** WORK INSTRUCTIONS **
An exact copy of the lines from the one containing "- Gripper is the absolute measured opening" through the last line below is required; include both of those lines and no others.

○ ○ ○ ○ ○

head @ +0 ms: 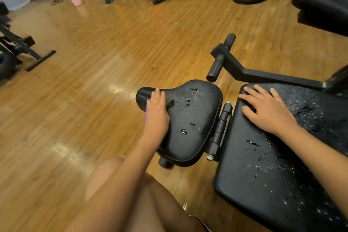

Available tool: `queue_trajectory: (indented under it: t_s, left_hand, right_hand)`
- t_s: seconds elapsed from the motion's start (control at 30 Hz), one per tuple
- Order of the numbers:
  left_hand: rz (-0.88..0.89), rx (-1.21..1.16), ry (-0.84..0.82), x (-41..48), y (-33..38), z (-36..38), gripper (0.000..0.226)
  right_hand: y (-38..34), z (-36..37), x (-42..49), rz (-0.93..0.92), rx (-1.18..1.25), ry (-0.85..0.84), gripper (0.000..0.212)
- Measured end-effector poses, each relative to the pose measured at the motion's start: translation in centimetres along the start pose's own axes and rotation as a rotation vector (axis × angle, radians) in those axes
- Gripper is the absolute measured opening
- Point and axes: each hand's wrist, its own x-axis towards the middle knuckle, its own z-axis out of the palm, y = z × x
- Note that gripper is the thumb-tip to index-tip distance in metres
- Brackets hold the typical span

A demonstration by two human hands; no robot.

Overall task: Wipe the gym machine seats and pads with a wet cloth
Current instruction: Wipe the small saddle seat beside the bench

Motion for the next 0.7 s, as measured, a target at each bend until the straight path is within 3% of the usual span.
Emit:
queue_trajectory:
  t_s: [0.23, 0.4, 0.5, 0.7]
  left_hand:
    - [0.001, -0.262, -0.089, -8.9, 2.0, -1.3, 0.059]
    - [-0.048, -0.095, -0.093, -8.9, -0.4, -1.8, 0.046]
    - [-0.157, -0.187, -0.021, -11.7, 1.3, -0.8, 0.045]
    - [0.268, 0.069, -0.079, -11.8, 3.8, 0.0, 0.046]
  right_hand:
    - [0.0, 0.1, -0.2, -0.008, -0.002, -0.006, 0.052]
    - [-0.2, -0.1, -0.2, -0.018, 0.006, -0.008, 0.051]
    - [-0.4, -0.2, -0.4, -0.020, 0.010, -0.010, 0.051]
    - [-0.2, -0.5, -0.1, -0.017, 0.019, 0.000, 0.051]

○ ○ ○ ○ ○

** EXERCISE SOLUTION **
- Gripper is the absolute measured opening
- Point and axes: each hand's wrist, its own x-axis towards the middle knuckle, its own z-axis out of the palm, y = z × x
- Note that gripper is the thumb-tip to index-tip distance in metres
- Brackets hold the typical span

A demonstration by two human hands; no robot.

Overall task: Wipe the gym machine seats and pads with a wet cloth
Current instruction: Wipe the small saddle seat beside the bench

Motion for the next 0.7 s, as measured, a target at each bend until the straight path is within 3% of the usual span.
Emit:
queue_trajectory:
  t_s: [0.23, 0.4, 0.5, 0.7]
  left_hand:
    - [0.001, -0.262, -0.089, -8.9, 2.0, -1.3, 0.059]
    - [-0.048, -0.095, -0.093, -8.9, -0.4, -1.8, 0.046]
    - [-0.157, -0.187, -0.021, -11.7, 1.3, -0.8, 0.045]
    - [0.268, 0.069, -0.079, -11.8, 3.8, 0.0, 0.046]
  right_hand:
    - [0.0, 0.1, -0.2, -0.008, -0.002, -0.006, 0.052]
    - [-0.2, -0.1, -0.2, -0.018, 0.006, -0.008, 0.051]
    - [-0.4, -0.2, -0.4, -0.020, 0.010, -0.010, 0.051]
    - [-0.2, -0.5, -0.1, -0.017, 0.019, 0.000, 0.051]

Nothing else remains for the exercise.